Jesse Taylor of Pandagon blogs about a real problem in America today: how it is that so many black kids, especially black males, end up in prison in our country; how it is that even among those who don't end up in prison, so many end up undereducated, underemployed, and poor.
I know pundits like to screech about their mothers, who breed too young, and the welfare state, bootstraps and like that.
But Zelda, who has been working on literacy in the Arkansas delta, and Jesse, an ACLU intern, both see the same thing: school systems that treat black children, especially black male children, like dangerous thugs from day one.
From Jesse's report:
The ACLU of Michigan prepared a report on this phenomenon, talking about the “school-to-prison pipeline” - the pattern of suspensions and punishment that lead to dropping out, and particularly to criminal activity. It’s uniquely dangerous for black males, because we’re so big and threatening from the age of nine onwards.
There’s a reason we don’t prescribe the death penalty for every crime. If you’re going to be put to death for stealing a loaf of bread, then you’re not going to be put to super death for mugging someone, or raping them, or killing them. It works the same way in schools - when almost every transgression is met with suspension or expulsion, teaching a kid that asking “Why?” when a teacher says stop is the same thing as bringing a gun to school is a great way to encourage a kid to bring a gun to school. Why would you have trust in a system that targets you for overwhelming punishment for almost anything you do, and lets others skate for the same actions?
I'll let Zelda post about her experiences down in the Delta; I'll just mention one thing she's told us in the writing group, how the black students, especially the young black males, get sent disporportionally to special education classes, not because they need to be in those classes, but because their (white) teachers decide that their black male students (at seven or eight years old) are too disruptive, too dangerous to have in a regular classroom.

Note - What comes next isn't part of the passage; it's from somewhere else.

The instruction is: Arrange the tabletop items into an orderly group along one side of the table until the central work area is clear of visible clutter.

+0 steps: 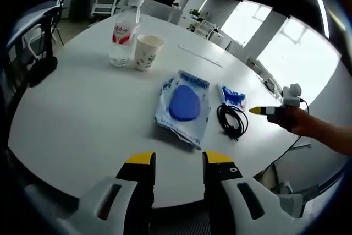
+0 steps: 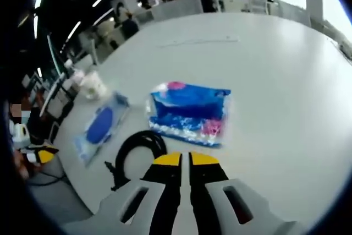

They will also use the excuse that these students aren't reading and writing on-level, which many aren't, since they speak and write Black English. That the white student sitting next to them (who in the Arkansas Delta also generally speaks a version of Black English) also isn't reading writing on grade level doesn't get him put in Special Education classes, however.
After that, the black student stays in "the Resource Room," which usually, in Arkansas, is not actually funded, or badly funded, until he graduates, without having been taught much at all. But he's been kept out of the classroom: segregated.
(Correct me if I'm getting any of this wrong, Z. I'm working from memory!)